By proactively enhancing your company’s security, you can reduce the risk of email fraud and online fraud and minimize threats.
- Safeguard your company’s online access and password.
- Create passwords that are not easily guessed. Avoid using personal information, such as your last name or birthday.
- Use different user ID and passwords for multiple websites.
- Don’t record or save passwords, IDs, or other sensitive information on your computer.
- Don’t share your passwords or other login credentials with anyone.
- Don’t share company user IDs. Each user must have a unique user ID and password.
- Remind users to change their passwords frequently.
- Log out or lock your computer when you are away from your workstation.
- Avoid using automatic login features that save usernames and passwords for online banking.
- Never access bank, brokerage or other financial services information at Internet cafes, public libraries, etc.

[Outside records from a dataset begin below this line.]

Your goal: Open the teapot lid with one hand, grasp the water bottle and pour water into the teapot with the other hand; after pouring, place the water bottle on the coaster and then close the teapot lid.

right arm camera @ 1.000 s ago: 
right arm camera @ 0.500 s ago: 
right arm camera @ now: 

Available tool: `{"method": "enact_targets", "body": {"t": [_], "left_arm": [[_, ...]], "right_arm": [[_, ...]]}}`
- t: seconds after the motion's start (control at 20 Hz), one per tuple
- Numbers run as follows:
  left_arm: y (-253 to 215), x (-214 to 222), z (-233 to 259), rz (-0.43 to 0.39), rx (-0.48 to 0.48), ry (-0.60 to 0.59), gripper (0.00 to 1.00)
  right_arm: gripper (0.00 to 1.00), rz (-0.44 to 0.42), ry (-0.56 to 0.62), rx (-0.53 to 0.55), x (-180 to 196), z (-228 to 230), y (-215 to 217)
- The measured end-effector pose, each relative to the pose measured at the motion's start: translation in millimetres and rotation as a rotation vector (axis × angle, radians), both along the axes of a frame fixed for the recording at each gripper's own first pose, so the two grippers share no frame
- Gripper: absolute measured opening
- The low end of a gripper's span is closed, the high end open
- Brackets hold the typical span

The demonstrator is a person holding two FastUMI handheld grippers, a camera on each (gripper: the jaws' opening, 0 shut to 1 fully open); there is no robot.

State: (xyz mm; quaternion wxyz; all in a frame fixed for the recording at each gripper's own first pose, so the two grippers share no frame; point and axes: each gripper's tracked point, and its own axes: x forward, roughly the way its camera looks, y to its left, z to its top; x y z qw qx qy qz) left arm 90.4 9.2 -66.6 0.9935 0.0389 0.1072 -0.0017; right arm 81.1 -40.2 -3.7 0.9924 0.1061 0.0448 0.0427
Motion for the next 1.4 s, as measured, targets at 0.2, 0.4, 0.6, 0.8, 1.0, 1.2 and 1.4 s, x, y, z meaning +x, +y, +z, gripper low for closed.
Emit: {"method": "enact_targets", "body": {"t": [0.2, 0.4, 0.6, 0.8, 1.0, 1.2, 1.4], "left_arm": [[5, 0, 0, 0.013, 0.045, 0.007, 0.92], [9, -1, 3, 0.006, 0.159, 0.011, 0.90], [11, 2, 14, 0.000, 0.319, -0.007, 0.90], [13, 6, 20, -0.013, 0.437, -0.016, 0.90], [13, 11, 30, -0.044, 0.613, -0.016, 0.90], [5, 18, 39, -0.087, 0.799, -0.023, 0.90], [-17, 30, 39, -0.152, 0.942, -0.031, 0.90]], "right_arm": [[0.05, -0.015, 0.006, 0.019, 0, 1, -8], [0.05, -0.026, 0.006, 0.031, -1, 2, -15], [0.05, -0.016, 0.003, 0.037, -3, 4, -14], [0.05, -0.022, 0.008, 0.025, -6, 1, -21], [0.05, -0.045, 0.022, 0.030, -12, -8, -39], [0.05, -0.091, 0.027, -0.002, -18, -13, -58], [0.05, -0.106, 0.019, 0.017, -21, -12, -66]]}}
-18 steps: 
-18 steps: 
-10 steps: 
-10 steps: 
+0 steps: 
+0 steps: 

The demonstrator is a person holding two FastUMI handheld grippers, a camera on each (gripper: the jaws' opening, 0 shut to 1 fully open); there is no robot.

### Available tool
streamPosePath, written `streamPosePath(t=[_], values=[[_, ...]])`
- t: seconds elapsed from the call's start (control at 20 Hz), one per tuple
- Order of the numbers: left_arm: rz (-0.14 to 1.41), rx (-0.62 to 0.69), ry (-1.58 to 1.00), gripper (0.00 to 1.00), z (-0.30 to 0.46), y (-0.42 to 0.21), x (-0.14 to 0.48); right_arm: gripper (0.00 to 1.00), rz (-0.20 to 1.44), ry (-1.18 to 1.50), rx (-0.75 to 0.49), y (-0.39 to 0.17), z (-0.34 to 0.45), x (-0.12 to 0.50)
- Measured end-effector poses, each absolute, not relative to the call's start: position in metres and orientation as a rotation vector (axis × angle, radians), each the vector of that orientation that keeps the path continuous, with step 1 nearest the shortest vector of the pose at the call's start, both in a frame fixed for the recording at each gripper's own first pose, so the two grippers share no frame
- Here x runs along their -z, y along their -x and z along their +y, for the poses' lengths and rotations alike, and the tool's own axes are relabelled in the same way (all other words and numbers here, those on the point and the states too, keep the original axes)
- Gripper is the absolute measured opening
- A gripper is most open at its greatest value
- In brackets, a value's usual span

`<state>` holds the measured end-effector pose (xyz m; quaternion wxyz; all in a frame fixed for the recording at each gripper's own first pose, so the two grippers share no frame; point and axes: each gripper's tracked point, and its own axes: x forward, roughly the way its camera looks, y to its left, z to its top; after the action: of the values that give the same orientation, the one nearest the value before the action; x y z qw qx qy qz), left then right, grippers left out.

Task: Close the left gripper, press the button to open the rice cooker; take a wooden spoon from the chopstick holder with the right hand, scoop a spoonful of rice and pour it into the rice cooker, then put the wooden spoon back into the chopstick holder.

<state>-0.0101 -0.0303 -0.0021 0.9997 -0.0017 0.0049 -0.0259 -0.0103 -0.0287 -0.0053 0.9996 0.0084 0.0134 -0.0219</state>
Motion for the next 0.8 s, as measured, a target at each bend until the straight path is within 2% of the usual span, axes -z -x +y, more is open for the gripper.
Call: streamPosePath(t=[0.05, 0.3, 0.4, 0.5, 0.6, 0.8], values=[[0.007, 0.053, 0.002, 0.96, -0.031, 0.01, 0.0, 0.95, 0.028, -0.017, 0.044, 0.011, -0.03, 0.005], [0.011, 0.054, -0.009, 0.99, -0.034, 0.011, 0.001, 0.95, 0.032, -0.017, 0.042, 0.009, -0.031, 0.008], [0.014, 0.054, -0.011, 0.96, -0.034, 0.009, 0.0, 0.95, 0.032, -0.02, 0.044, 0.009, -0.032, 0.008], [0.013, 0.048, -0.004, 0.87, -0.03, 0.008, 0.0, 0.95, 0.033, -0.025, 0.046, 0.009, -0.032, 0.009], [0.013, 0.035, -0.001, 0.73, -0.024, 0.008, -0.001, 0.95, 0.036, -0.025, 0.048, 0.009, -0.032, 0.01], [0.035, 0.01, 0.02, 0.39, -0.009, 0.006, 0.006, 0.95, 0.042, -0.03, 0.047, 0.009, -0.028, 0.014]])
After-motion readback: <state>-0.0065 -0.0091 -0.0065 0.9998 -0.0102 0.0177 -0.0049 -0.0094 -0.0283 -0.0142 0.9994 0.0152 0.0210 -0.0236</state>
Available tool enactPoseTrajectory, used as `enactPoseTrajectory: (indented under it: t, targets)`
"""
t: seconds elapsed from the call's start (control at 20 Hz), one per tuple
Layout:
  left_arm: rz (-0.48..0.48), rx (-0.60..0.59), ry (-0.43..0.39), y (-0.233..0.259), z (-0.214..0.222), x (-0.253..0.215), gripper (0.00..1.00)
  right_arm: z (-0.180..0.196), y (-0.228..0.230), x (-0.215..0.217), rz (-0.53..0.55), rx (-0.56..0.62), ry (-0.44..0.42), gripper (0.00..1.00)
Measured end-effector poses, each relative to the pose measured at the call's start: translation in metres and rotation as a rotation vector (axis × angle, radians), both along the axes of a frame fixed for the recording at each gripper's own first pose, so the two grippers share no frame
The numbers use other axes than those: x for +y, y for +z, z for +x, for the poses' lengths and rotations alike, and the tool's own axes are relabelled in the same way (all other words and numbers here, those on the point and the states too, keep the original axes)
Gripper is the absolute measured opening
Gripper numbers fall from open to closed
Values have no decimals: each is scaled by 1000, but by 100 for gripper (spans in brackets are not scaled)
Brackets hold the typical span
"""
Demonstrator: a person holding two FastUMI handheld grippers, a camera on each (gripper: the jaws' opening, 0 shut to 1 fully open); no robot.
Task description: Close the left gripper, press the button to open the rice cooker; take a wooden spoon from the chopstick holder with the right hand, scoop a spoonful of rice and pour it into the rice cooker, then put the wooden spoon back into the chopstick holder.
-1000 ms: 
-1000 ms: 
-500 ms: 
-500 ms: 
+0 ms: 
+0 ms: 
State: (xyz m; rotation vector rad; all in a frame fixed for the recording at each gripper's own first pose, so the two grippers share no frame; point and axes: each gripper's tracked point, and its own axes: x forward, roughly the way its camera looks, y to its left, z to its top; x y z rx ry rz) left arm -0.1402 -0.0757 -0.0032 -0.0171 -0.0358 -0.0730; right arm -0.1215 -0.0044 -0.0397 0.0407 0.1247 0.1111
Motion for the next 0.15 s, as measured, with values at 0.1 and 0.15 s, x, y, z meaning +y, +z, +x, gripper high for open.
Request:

Unauthorized software may have been installed to trap account number and sign on information leaving you vulnerable to possible fraud.
Maintain internal controls and policies.
Maintain appropriate internal controls, including segregation of duties, and periodically review them. For example, require one user to set up or initiate payments and another to approve the payments. Make sure to delete user profiles that no longer need access.
- When approving transactions, carefully review all details, paying close attention to the beneficiary routing number and account number.
- Set up customized account alerts, like balance minimums, through online banking, so you know when certain account activity takes place.
- Do not approve transactions by batching them together, and be sure to review and approve each one individually.
- If you initiate ACH and wire transfer payments, do so under dual control, with a transaction originator and a separate transaction authorizer.
- Verify payment or change requests with the vendor. You could receive a fraudulent email disguised to be from a known vendor. When a payment is made, the funds are sent to the fraudster instead of the intended vendor.
- Review and reconcile banking transactions daily.
- Perform periodic risk assessments of the banking products/services your company uses, including regular reviews of user access levels, dollar limits and activity.